Re: Is charge conserved between frames?

From: Ken S. Tucker (dynamics_at_vianet.on.ca)
Date: 11/05/04 

Date: 4 Nov 2004 18:58:01 -0800

dubious@radioactivex.lebesque-al.net (Bilge) wrote in message news:<slrncoim9m.nlv.dubious@radioactivex.lebesque-al.net>...

> Of course not. If it did, we wouldn't need a six-component tensor
> containing E and B to define the field strength tensor. The only
> four-vector in E&M is A_u.

Agreed, we may take a vector A>, and generate components,

  A>.e>_u = A_u (scalar product),

(aka project A> onto basis vectors e>_u).

Let's relate two charges "a" and "b",
we have field F_uv from B>, I'll describe in an new notation,

   f_u on [a] = a*F_uv of [b] *U^v [4-vector of "a"]

  force on "a" = a*[EM field of "b"]*[4-velocity of "a"]

and we agree that is a tensor.

Is this a better description,

   f_u[a] = a*F_uv[b] * U^v[a]

where I use brackets [ ] to refer to the charge
that the tensor is generated from, i.e. in any FoR
what charge is being used to create the components
of the tensor parts in the above equation.

Sorry this is going to get complicated, let's
look at our naked E_u = F_uv U^v, with FoR's
defined above.

  a*E_u[a] = a*F_uv[b] * U^v[a]

  E_u[a] = F_uv[b] * U^v[a]

Outer muliply by U_w[a] and get,

  E_u[a]*U_w[a] = F_uv[b] * U^v[a]*U_w[a]

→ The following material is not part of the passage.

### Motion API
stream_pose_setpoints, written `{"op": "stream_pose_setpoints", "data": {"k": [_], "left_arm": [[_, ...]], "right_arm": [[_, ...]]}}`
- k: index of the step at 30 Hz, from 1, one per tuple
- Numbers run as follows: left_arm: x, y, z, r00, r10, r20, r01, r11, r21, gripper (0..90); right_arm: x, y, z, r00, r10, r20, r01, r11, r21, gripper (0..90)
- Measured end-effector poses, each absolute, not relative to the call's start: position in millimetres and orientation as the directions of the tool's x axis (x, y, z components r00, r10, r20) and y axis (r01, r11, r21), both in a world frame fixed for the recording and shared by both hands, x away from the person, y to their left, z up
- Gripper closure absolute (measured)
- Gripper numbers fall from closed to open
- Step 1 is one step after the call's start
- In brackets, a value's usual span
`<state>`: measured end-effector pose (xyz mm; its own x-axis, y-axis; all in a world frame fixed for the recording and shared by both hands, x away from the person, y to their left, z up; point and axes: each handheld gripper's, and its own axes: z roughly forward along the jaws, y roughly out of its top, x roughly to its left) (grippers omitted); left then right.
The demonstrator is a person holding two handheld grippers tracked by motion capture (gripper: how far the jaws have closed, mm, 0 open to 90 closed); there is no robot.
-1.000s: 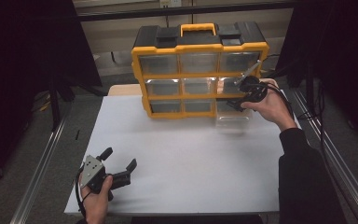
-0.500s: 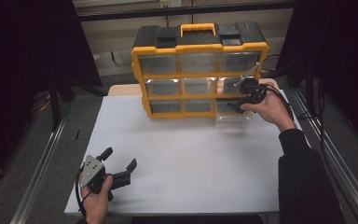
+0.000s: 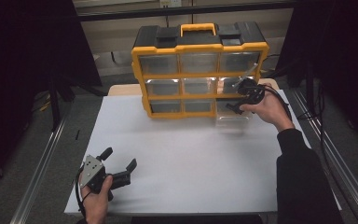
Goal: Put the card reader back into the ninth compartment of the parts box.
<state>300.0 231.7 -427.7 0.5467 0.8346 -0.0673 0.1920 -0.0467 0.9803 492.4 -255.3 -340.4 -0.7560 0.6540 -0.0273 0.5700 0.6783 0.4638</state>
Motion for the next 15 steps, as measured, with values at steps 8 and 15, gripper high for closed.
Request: {"op": "stream_pose_setpoints", "data": {"k": [8,15], "left_arm": [[300.2,231.5,-428.0,0.544,0.836,-0.074,0.195,-0.040,0.980,1.5],[300.0,231.8,-428.0,0.547,0.834,-0.066,0.195,-0.050,0.980,1.5]], "right_arm": [[494.6,-253.9,-345.0,-0.756,0.654,-0.033,0.572,0.684,0.453,73.0],[493.1,-255.0,-343.0,-0.737,0.675,-0.040,0.580,0.661,0.475,50.7]]}}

and resolves to, (using Kronecker Delta),

   E_u*U_w [a] = F_uw [b]

Now watch this, I'll transpose [a] and [b],

   E_u*U_w [b] = F_uw [a]

makes no difference, just notational.

I think Tom Roberts, (and Einstein) has this
problem...allow me to outer multiply with the
metric "g^uv" and watch carefully,

  g^uv[?]*E_u*U_w [b] = g^uv[?]*F_uw [a]

See that? Is g^uv to be evaluated at [a] or [b]?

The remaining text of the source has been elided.